In this pentagon-approved photograph of a sketch by artist Janet Hamlin, Canadian detainee Omar Khadr looks on during his trial in Guantanamo Bay, Cuba Oct. 27, 2010. (Supplied)
It really couldn’t have played out any other way.
Omar Khadr was never going to come back to Canada under a deal with the United States unless his trial had either acquitted him or convicted him. Last Monday Khadr plead guilty, Sunday he was sentenced to 40 years and will serve eight years under his plea deal.
Much of the criticism of this situation will be laid at the feet of the Harper government but we should all remember that Omar Khadr was a resident of Guantanamo Bay prison camp for eight years, more than three of those years were served while Canada was governed by the Liberal party.
Why did the Liberals no lift a finger to spring Khadr?
My theory has always been that Khadr was a very personal and political issue for Jean Chretien who was still in office when Khadr was arrested and transferred to Gitmo. Chretien you may recall sprung Omar’s father Ahmed Said Khadr from Pakistani custody by appealing directly to the then Pakistani prime minister, Benazir Bhutto.
Ahmed Khadr was released and went on to finance Osama bin Laden. After that I doubt Chretien would do much to help the Khadr clan.
When the Paul Martin Liberal government took over they stuck to the same line. Even with human rights heavy weights like Irwin Cotler in the cabinet, Martin’s government changed nothing in relation to Canada’s official stand on Khadr. In fact it was under the Martin government that the Canadian government violated Khadr’s rights.
The CSIS interviews that the Supreme Court of Canada found to be a Charter violation happened during the Martin government.
In a 2008 interview with CBC Radio, Cotler was asked what he had personally done about Khadr’s situation. The answer in essence was that he had done nothing.
“As I say, I mean, you abide by Cabinet’s decisions and, you know, the government took the decision it did,” he said.
Cotler wasn’t alone in defending that decision.
Speaking with various media outlets in November of 2005 Liberal MP Dan McTeague who was still in charge of Canadian abroad had this to say:
“The charges against Omar Khadr are very serious and they come after nearly four years in incarceration in detention in Guantanamo Bay. Our take on this of course is to ensure that he is being treated humanely.”

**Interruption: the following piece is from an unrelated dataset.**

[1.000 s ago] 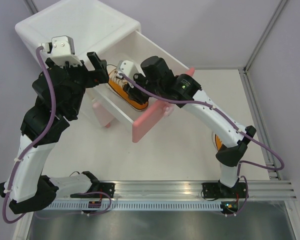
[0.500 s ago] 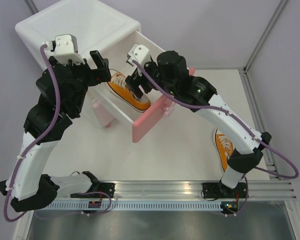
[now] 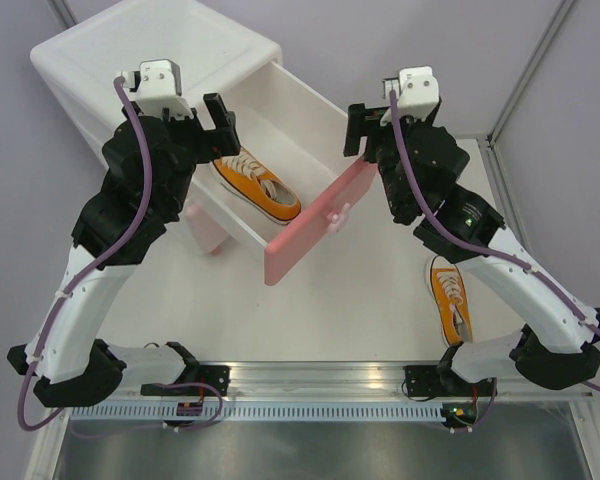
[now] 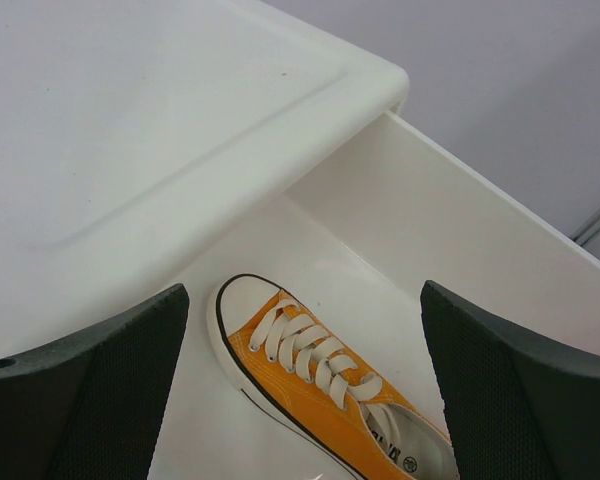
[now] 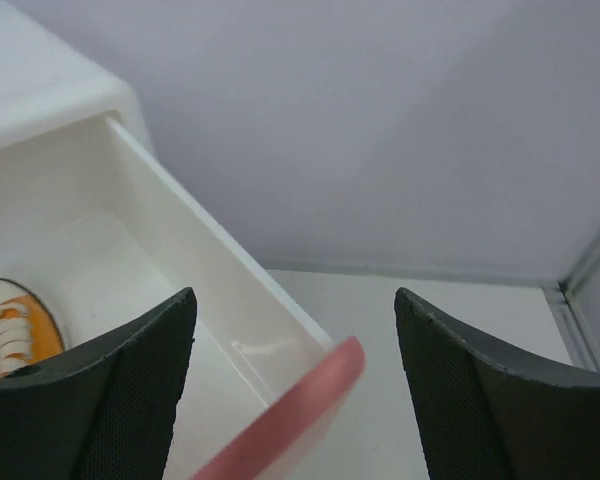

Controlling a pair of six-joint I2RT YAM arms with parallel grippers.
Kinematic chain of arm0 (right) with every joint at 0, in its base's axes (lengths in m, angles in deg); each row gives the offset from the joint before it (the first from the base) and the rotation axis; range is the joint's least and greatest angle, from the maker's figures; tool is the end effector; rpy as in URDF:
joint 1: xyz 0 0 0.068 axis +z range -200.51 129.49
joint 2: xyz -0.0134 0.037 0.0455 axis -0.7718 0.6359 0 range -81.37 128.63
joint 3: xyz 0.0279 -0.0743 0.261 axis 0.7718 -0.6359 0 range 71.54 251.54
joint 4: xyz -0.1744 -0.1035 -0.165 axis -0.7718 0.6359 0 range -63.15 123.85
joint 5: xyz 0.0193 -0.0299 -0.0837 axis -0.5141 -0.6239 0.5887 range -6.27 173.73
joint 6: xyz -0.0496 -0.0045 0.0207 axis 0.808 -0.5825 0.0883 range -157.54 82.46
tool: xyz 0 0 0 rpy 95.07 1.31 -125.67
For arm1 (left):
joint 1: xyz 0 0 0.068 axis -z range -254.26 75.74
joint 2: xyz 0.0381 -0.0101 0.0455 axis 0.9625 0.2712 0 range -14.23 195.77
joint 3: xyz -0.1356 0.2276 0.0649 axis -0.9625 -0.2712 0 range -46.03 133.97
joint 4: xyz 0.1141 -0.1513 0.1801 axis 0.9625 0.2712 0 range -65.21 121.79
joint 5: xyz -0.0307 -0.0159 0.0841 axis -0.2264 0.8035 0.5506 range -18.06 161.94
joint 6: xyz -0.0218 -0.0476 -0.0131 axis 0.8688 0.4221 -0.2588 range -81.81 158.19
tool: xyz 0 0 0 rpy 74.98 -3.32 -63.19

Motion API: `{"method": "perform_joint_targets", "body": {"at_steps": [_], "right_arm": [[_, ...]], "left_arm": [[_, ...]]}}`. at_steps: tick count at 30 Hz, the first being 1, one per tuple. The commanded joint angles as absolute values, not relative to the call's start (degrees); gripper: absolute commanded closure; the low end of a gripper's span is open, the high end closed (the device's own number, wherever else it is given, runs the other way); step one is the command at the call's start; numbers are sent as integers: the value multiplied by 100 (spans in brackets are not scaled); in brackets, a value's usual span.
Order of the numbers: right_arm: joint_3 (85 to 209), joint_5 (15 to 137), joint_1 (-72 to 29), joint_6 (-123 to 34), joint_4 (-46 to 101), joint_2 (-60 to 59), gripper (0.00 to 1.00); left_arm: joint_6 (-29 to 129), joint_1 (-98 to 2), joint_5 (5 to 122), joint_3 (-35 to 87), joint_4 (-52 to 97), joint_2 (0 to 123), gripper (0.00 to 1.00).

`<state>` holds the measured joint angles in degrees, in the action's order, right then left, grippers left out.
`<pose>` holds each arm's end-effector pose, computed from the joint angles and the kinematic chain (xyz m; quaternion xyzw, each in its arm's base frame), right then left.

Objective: Place and organize the shoes in the shoe cabinet

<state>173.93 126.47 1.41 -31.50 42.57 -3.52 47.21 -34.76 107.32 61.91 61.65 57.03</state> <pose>0.1803 0.1909 0.5433 -0.0515 0.6641 0.0573 0.7436 0.1667 -0.1106 0.5576 -0.0296 0.7074 -0.0802 0.7016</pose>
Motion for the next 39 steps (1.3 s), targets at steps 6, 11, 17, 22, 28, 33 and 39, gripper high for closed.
{"method": "perform_joint_targets", "body": {"at_steps": [6,11,17,22,28,33,39], "right_arm": [[16297,14439,-690,-7740,7901,-1297,18],[15207,13340,-1499,-9341,9197,-1676,19],[13871,11872,-2562,-9617,9093,-1914,19],[12921,10774,-3703,-9493,8477,-1844,19],[12217,10218,-4172,-9353,8213,-1563,19],[11787,10043,-4392,-9230,8082,-1484,20],[11602,9867,-4664,-9151,7941,-1326,19]], "left_arm": [[4610,-3498,10394,6199,5749,5766,0],[4619,-3498,10288,6102,5634,5810,0],[4619,-3506,10139,5970,5529,5837,0],[4619,-3541,10024,5900,5520,5845,0],[4654,-3559,9901,5847,5502,5863,0],[4760,-3559,9884,5715,5546,5775,0],[4742,-3559,9884,5715,5581,5793,0]]}}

Now of course McTeague has a different take on the matter. Here’s what he told Post Media right after Khadr’s sentence was announced.
“He should be returned to Canada and the case reviewed under the kaleidoscope of Canadian law, not by a special military tribunal at a remote military base on some island in the Caribbean.”
Other leading Liberals have had interesting views on Gitmo that don’t square with where they are now. Consider what Michael Ignatieff thought of the prison camp back in 2002 when he was speaking with Macleans.
“What I would say is missing from that debate is two facts. One is that if these prisoners weren’t in Guantanamo, and if they had been in the custody of the Northern Alliance, they would probably be dead. Secondly, these are dangerous individuals. I don’t regard their treatment as some example of the basic brutality and immorality of the American empire.”
There have been several attempts to claim that Omar Khadr is a child soldier and therefore should not have been incarcerated at all. Of course had Khadr been captured in January 2002 instead of in July of that year Canada would not have recognized him as such at all. It was only in February 2002 that Canada signed the Optional Protocol on the Rights of the Child that changed the definition of child soldier from under 15 to under 18.
If you accept that Khadr was a child soldier and should have been released from Gitmo and returned to Canada the question then was, what to do with him?
The normal course in dealing with child soldiers is to return them to their parents so they can reintegrate into society. Well, judging by Khadr’s family the only reintegration that would have resulted in was with al-Qaeda.
Khadr’s parents turned him into the boy that was found bloody, wounded and willing to die for his cause. Giving him back to her was never an option if you had Omar’s best interests and the best interests of Canada at heart.
There was a laughable plan promoted by people that should know better to get Khadr repatriated to Canada under certain conditions including restrictions on where he could live, work and worship. The backers of this plan promised that a nice couple would take him in, that he would get a job, that he would attend a nice progressive mosque.
From a Charter rights perspective I fail to see how this would have been an improvement.
Since Khadr could never have faced any charges here the government would have no right nor ability to tell a free man where he could live or worship and to attempt to do so would have been a major rights violation against Khadr.
Has the Harper government done any better on the Khadr file?
If you view Khadr as a victim the honest answer has to be no, they haven’t done any better nor have they done any worse.
And in the end, it couldn’t have played out any other way.